Bush stands with those scholars, and with our greatest president--Lincoln-- on this on, which is fitting.

Lincoln said "I have said, in substance, that the Dred Scott decision was, in part, based on assumed historical facts which were not really true; and I ought not to leave the subject without giving some reasons for saying this; I therefore give an instance or two, which I think fully sustain me. Chief Justice Taney, in delivering the opinion of the majority of the Court, insists at great length that negroes were no part of the people who made, or for whom was made, the Declaration of Independence, or the Constitution of the United States.

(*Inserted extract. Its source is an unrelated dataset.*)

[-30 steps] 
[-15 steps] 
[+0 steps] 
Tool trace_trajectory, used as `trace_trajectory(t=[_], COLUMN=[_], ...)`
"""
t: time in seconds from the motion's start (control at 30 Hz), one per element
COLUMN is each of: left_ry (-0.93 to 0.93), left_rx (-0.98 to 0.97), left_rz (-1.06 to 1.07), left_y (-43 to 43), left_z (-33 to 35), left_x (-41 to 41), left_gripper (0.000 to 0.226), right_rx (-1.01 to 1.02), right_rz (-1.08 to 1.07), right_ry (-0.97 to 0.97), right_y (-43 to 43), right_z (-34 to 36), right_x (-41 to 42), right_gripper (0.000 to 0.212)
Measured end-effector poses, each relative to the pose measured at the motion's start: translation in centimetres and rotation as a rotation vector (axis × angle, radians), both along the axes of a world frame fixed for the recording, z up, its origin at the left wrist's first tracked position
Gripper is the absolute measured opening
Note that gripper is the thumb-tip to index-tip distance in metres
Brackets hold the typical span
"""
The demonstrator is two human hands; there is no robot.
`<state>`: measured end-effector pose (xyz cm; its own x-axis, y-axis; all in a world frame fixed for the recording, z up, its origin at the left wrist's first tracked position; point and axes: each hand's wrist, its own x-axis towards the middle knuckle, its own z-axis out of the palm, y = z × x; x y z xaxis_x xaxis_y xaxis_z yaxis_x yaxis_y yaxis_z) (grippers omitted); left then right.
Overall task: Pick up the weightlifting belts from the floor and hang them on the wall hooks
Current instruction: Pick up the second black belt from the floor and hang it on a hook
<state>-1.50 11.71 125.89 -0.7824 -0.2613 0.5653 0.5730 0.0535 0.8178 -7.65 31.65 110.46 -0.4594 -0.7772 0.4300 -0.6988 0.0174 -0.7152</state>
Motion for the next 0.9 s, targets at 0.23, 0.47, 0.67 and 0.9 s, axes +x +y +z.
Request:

On the contrary, Judge Curtis, in his dissenting opinion, shows that in five of the then thirteen states, to wit, New Hampshire, Massachusetts, New York, New Jersey and North Carolina, free negroes were voters, and, in proportion to their numbers, had the same part in making the Constitution that the white people had. He shows this with so much particularity as to leave no doubt of its truth; and, as a sort of conclusion on that point, holds the following language:

"The Constitution was ordained and established by the people of the United States, through the action, in each State, of those persons who were qualified by its laws to act thereon in behalf of themselves and all other citizens of the State. In some of the States, as we have seen, colored persons were among those qualified by law to act on the subject. These colored persons were not only included in the body of `the people of the United States,’ by whom the Constitution was ordained and established; but in at least five of the States they had the power to act, and, doubtless, did act, by their suffrages, upon the question of its adoption."

mk said...

The Dred Scott decision is wrong because it declared that Blacks could not be citizens and that they were never intended to be citizens which is historically incorrect. DS hinges on a question of citizenship not on whether or not slavery is illegal. Anyone who has actually read DS or is who is familiar with US history can see this (Black people fought in the revolutionary war - Black people can be citizens...).